All buildings built in the mining and settlement periods are of mole hill construction. Calculations of some of the factors in this design are given in the spreadsheet, MalapertCal0n.xls. The three sections are:

* '''Prefab Utility Section''' - Containing all sanitary and environmental control equipment. This includes a bathroom, shower, launder, and environmental monitoring equipment. Also located there is a hatch leading to a cellar room. This section may contain an airlock assembly or have a simple pressure bulkhead connection to another hall.
* '''Hall''' - A long hall made of a multi layered plastic construction. The layers are supported by the internal air pressure but do need some reinforcement to carry the weight of the regolith piled above the hall.
* '''Prefab End''' - This section is usually a simple pressure bulkhead that allows communication with the next hall. In an emergency it can be sealed off.

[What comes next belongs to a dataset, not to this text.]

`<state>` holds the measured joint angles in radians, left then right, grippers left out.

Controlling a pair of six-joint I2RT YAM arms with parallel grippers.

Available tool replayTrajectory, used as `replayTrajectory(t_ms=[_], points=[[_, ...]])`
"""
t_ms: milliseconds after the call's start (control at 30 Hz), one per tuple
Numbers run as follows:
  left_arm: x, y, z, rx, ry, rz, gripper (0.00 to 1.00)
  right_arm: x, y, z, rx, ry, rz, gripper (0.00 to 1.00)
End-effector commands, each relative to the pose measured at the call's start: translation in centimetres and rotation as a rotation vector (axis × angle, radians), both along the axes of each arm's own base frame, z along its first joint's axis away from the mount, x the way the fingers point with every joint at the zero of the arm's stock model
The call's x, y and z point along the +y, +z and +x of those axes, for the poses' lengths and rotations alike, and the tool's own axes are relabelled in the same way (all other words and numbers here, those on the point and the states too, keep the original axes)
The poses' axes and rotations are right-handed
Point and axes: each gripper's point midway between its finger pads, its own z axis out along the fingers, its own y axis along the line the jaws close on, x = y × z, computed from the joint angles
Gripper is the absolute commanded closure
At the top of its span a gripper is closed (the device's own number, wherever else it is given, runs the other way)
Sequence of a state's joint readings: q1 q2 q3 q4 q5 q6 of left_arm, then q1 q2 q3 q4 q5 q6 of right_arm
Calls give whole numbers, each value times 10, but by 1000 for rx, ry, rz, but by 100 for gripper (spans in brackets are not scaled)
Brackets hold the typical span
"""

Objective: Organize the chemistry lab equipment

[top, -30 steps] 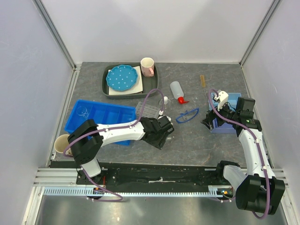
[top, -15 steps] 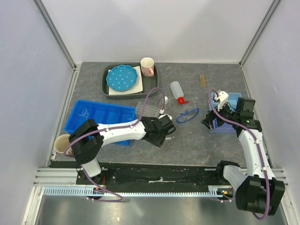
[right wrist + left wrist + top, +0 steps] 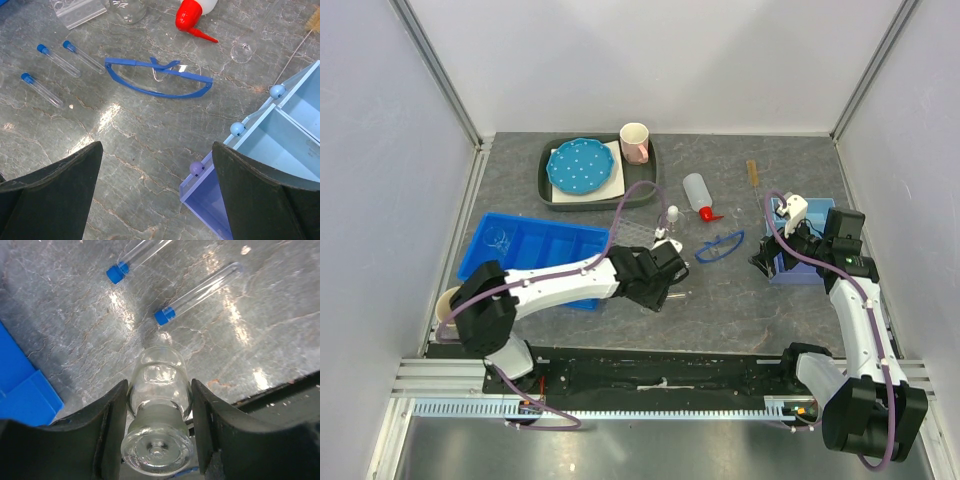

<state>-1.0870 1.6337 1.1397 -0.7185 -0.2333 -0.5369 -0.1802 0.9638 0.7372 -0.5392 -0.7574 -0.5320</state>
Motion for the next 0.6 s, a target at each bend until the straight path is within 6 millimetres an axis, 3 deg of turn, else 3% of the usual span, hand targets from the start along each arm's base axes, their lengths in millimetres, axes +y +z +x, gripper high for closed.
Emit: replayTrajectory(t_ms=[0,133,233,300,433,567], points=[[-6,43,5,-62,-18,-117,78,2,8,2,-50,23,-9,2],[4,62,11,-71,-7,-173,78,2,9,2,-54,23,-9,2],[29,78,27,-100,45,-208,78,2,9,2,-56,23,-10,2],[53,83,44,-113,113,-215,79,2,10,1,-60,23,-10,2],[104,113,69,-183,215,-270,79,4,11,1,-62,30,-4,2],[161,123,97,-245,368,-250,79,5,12,0,-66,34,-1,2]])
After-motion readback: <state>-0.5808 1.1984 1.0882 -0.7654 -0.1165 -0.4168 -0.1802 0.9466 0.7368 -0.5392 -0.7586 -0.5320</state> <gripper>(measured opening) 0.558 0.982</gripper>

The halls have a cross-section something like a loaf of bread. The roof is a curve supported largely by gas pressure. The floor is made of flat insulating panels with a top aluminum skin. Later these floors are covered with tiles made from lunar regolith. The walls are flat and sloped out about 10 degrees. The width of the floor is slightly more than three meters and the roof is almost two and a half meters high. The flat lighting panels make up the ceiling with tubes and cables above them.

Mole hill construction starts with the digging of a long trench by the small sandworm. Unlike its larger brothers, the small sandworm dumps the processed regolith outside of its trench and makes a ramp at both ends. This trench is about 3.5 meters (11 feet) wide and 2.5 (7 foot 3 inches) meters deep (by the beginning of the settler period this will be increased to 4 meters by 3 meters). Robot construction equipment then cleans out trench and digs a big hole at one end for the cellar room.

The prefab sections are then installed stating with the cellar. It is covered with back fill and the prefab terminal assembled above it.

The long tent structure is then unrolled down the trench and the terminating bulkhead is installed. The tent is then filled with the least valuable gas from the mining operation and looks the world for a party balloon.

Stiffeners are then added over the top along with utility conduits. Then the long tent is covered with regolith. The first layer is the very fine sand screened out during He-3 separation. Later comes the gravel and unprocessed regolith.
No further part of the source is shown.